What to work on:
All entries need to be written out verbatim, with pictures omitted.
|---|
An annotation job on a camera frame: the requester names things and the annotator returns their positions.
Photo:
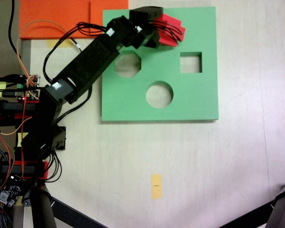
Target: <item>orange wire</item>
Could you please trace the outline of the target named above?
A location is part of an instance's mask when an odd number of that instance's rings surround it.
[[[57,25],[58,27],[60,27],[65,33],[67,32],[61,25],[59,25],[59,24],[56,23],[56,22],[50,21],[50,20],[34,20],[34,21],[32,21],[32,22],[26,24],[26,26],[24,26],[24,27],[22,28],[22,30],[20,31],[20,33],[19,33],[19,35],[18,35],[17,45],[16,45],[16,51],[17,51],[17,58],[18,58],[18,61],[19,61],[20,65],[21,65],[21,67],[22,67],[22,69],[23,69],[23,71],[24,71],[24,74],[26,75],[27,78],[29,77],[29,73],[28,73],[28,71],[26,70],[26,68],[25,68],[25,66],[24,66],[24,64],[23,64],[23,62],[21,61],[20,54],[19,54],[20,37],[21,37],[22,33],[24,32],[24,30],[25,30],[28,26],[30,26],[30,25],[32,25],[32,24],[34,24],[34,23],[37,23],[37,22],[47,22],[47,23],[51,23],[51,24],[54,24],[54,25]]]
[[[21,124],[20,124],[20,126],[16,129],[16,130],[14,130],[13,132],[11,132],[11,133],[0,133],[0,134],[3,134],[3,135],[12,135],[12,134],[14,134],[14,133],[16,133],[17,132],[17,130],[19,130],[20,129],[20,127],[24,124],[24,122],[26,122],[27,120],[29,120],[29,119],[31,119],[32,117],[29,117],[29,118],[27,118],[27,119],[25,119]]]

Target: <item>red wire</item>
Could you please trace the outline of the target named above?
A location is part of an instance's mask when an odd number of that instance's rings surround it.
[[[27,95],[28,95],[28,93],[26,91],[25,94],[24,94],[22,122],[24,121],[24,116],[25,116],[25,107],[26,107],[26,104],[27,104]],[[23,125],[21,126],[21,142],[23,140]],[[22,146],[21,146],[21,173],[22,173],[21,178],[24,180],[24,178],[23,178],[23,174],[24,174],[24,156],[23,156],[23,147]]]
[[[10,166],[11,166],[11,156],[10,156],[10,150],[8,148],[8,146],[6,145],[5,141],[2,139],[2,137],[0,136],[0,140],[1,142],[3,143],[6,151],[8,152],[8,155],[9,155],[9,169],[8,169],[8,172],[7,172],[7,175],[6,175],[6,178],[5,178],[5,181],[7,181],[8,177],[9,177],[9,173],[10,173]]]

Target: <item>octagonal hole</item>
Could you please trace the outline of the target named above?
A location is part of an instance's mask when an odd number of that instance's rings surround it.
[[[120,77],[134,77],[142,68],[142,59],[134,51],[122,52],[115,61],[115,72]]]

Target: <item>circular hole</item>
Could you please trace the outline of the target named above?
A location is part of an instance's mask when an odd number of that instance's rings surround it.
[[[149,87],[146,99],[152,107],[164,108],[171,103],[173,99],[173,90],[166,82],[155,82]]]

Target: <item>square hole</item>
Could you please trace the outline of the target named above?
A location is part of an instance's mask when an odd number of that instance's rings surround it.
|---|
Response to the exercise:
An annotation job on a camera frame: the requester names things and the annotator returns their positions.
Photo:
Target: <item>orange wire</item>
Could you please trace the outline of the target named above?
A location is part of an instance's mask when an odd number of that instance's rings surround it.
[[[57,25],[58,27],[60,27],[65,33],[67,32],[61,25],[59,25],[59,24],[56,23],[56,22],[50,21],[50,20],[34,20],[34,21],[32,21],[32,22],[26,24],[26,26],[24,26],[24,27],[22,28],[22,30],[20,31],[20,33],[19,33],[19,35],[18,35],[17,45],[16,45],[16,51],[17,51],[17,58],[18,58],[18,61],[19,61],[20,65],[21,65],[21,67],[22,67],[22,69],[23,69],[23,71],[24,71],[24,74],[26,75],[27,78],[29,77],[29,73],[28,73],[28,71],[26,70],[26,68],[25,68],[25,66],[24,66],[24,64],[23,64],[23,62],[21,61],[20,54],[19,54],[20,37],[21,37],[22,33],[24,32],[24,30],[25,30],[28,26],[30,26],[30,25],[32,25],[32,24],[34,24],[34,23],[37,23],[37,22],[47,22],[47,23],[51,23],[51,24],[54,24],[54,25]]]
[[[21,124],[20,124],[20,126],[16,129],[16,130],[14,130],[13,132],[11,132],[11,133],[0,133],[0,134],[3,134],[3,135],[12,135],[12,134],[14,134],[14,133],[16,133],[17,132],[17,130],[19,130],[20,129],[20,127],[24,124],[24,122],[26,122],[27,120],[29,120],[29,119],[31,119],[32,117],[29,117],[29,118],[27,118],[27,119],[25,119]]]

Target: <item>red wire</item>
Could you please trace the outline of the target named above?
A location is part of an instance's mask when an odd number of that instance's rings surround it.
[[[27,95],[28,95],[28,93],[26,91],[25,94],[24,94],[22,122],[24,121],[24,116],[25,116],[25,107],[26,107],[26,104],[27,104]],[[23,125],[21,126],[21,142],[23,140]],[[22,146],[21,146],[21,173],[22,173],[21,178],[24,180],[24,178],[23,178],[23,174],[24,174],[24,156],[23,156],[23,147]]]
[[[10,166],[11,166],[11,156],[10,156],[10,150],[8,148],[8,146],[6,145],[5,141],[2,139],[2,137],[0,136],[0,140],[1,142],[3,143],[6,151],[8,152],[8,155],[9,155],[9,169],[8,169],[8,172],[7,172],[7,175],[6,175],[6,178],[5,178],[5,181],[7,181],[8,177],[9,177],[9,173],[10,173]]]

Target: <item>octagonal hole</item>
Could you please trace the outline of the target named above?
A location is part of an instance's mask when an odd number of that instance's rings surround it.
[[[120,77],[134,77],[142,68],[142,59],[134,51],[122,52],[115,61],[115,72]]]

Target: <item>circular hole</item>
Could you please trace the outline of the target named above?
A location is part of an instance's mask when an odd number of that instance's rings surround it.
[[[149,87],[146,99],[152,107],[164,108],[171,103],[173,99],[173,90],[166,82],[155,82]]]

Target: <item>square hole</item>
Could you please trace the outline of the target named above?
A location is part of an instance's mask when an odd number of that instance's rings surround it.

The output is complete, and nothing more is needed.